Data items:
[Start of Attachment]
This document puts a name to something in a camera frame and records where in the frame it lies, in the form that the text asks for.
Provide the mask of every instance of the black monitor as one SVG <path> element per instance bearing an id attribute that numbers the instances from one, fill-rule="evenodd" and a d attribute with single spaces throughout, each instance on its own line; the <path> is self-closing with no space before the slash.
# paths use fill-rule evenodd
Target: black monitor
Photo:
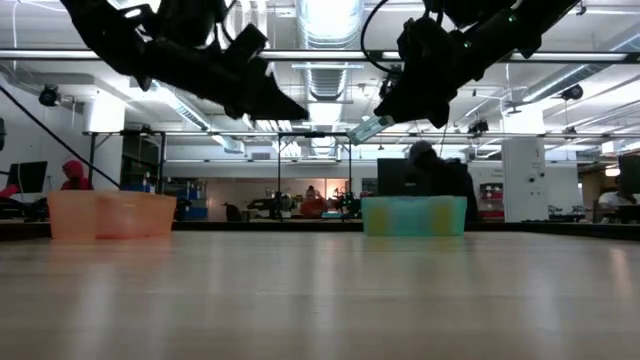
<path id="1" fill-rule="evenodd" d="M 47 176 L 47 162 L 11 164 L 7 186 L 20 186 L 24 194 L 41 193 L 44 188 L 44 179 Z"/>
<path id="2" fill-rule="evenodd" d="M 406 159 L 378 159 L 379 196 L 430 196 L 428 176 Z"/>
<path id="3" fill-rule="evenodd" d="M 640 194 L 640 156 L 625 155 L 618 158 L 620 178 L 618 186 L 627 194 Z"/>

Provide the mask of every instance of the security camera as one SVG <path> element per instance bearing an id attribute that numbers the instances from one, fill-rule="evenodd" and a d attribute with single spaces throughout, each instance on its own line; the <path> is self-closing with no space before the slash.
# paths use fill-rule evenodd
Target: security camera
<path id="1" fill-rule="evenodd" d="M 582 89 L 582 86 L 575 85 L 560 93 L 560 98 L 564 101 L 580 100 L 583 95 L 584 90 Z"/>
<path id="2" fill-rule="evenodd" d="M 44 90 L 38 97 L 40 104 L 46 107 L 56 107 L 62 102 L 62 97 L 58 92 L 58 85 L 45 85 Z"/>

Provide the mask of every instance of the cable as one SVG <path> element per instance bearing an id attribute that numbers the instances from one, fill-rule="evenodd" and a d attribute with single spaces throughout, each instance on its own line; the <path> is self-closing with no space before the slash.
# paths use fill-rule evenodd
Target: cable
<path id="1" fill-rule="evenodd" d="M 107 179 L 107 181 L 109 181 L 110 183 L 115 185 L 118 189 L 120 189 L 120 184 L 118 184 L 115 180 L 113 180 L 104 171 L 98 169 L 93 164 L 91 164 L 87 160 L 85 160 L 82 156 L 80 156 L 80 154 L 78 154 L 69 145 L 67 145 L 67 143 L 65 143 L 62 139 L 60 139 L 60 137 L 58 137 L 58 135 L 56 135 L 53 131 L 51 131 L 45 124 L 43 124 L 29 110 L 27 110 L 27 108 L 25 108 L 18 100 L 16 100 L 16 98 L 13 95 L 11 95 L 11 93 L 9 91 L 7 91 L 7 89 L 5 89 L 4 86 L 2 86 L 2 85 L 0 85 L 0 92 L 2 92 L 9 100 L 11 100 L 11 102 L 15 106 L 17 106 L 18 109 L 20 109 L 25 115 L 27 115 L 27 117 L 29 117 L 31 120 L 33 120 L 42 130 L 44 130 L 47 134 L 49 134 L 49 136 L 51 136 L 58 144 L 62 145 L 63 148 L 65 148 L 68 152 L 70 152 L 71 155 L 75 156 L 78 160 L 82 161 L 85 165 L 87 165 L 93 171 L 95 171 L 98 174 L 102 175 L 105 179 Z"/>
<path id="2" fill-rule="evenodd" d="M 360 33 L 360 51 L 362 51 L 362 54 L 364 55 L 364 57 L 367 59 L 368 62 L 371 63 L 371 65 L 375 66 L 376 68 L 378 68 L 379 70 L 382 70 L 388 74 L 402 74 L 402 72 L 400 71 L 395 71 L 389 68 L 386 68 L 382 65 L 380 65 L 377 61 L 375 61 L 367 52 L 366 47 L 364 46 L 364 38 L 367 34 L 367 29 L 369 28 L 369 24 L 371 23 L 371 20 L 373 19 L 373 17 L 376 15 L 376 13 L 378 12 L 378 10 L 380 10 L 380 8 L 386 4 L 389 0 L 381 0 L 378 5 L 376 5 L 373 10 L 371 11 L 371 14 L 369 14 L 369 16 L 367 17 L 367 20 L 365 20 L 364 25 L 362 26 L 362 32 Z"/>
<path id="3" fill-rule="evenodd" d="M 436 22 L 438 23 L 438 25 L 442 25 L 443 20 L 444 20 L 444 10 L 440 9 L 438 10 L 438 17 L 436 18 Z"/>
<path id="4" fill-rule="evenodd" d="M 444 139 L 447 137 L 447 129 L 449 129 L 449 122 L 444 127 L 444 133 L 442 133 L 442 139 L 440 139 L 440 156 L 442 157 L 442 151 L 444 150 Z"/>
<path id="5" fill-rule="evenodd" d="M 227 7 L 227 14 L 224 17 L 224 20 L 220 23 L 220 28 L 222 29 L 222 35 L 224 35 L 224 38 L 227 39 L 227 42 L 229 43 L 229 45 L 233 44 L 235 39 L 233 39 L 229 34 L 229 31 L 227 30 L 227 25 L 225 25 L 224 22 L 227 20 L 227 16 L 229 16 L 229 11 L 231 11 L 233 7 L 236 6 L 237 3 L 238 3 L 238 0 L 233 0 L 231 4 L 229 4 L 229 7 Z"/>

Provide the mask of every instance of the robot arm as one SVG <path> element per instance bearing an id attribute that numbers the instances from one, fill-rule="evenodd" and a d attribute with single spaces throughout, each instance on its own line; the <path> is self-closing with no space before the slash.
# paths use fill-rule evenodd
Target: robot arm
<path id="1" fill-rule="evenodd" d="M 427 11 L 409 19 L 398 38 L 404 61 L 375 115 L 350 133 L 355 144 L 396 123 L 429 119 L 436 128 L 449 120 L 457 90 L 518 49 L 525 58 L 537 51 L 542 35 L 579 0 L 423 0 Z M 430 11 L 447 14 L 459 28 L 447 33 Z"/>
<path id="2" fill-rule="evenodd" d="M 116 9 L 107 0 L 61 2 L 85 44 L 144 91 L 157 79 L 224 106 L 234 119 L 308 118 L 258 56 L 268 39 L 255 26 L 224 52 L 217 39 L 205 45 L 226 17 L 224 0 L 162 0 L 157 13 L 148 4 Z"/>

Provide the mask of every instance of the wooden table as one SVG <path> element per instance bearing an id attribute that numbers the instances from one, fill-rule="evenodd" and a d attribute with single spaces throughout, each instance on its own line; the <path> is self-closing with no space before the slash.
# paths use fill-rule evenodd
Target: wooden table
<path id="1" fill-rule="evenodd" d="M 0 243 L 3 359 L 640 359 L 640 246 L 533 234 Z"/>
[End of Attachment]
Pull every line containing "black" out of the data above.

Provide the mask of every instance of the black monitor as one SVG <path> element per instance bearing an id attribute that numbers the instances from one, fill-rule="evenodd" and a d attribute with single spaces throughout, each instance on its own line; the <path> is self-closing with no space before the slash.
Target: black monitor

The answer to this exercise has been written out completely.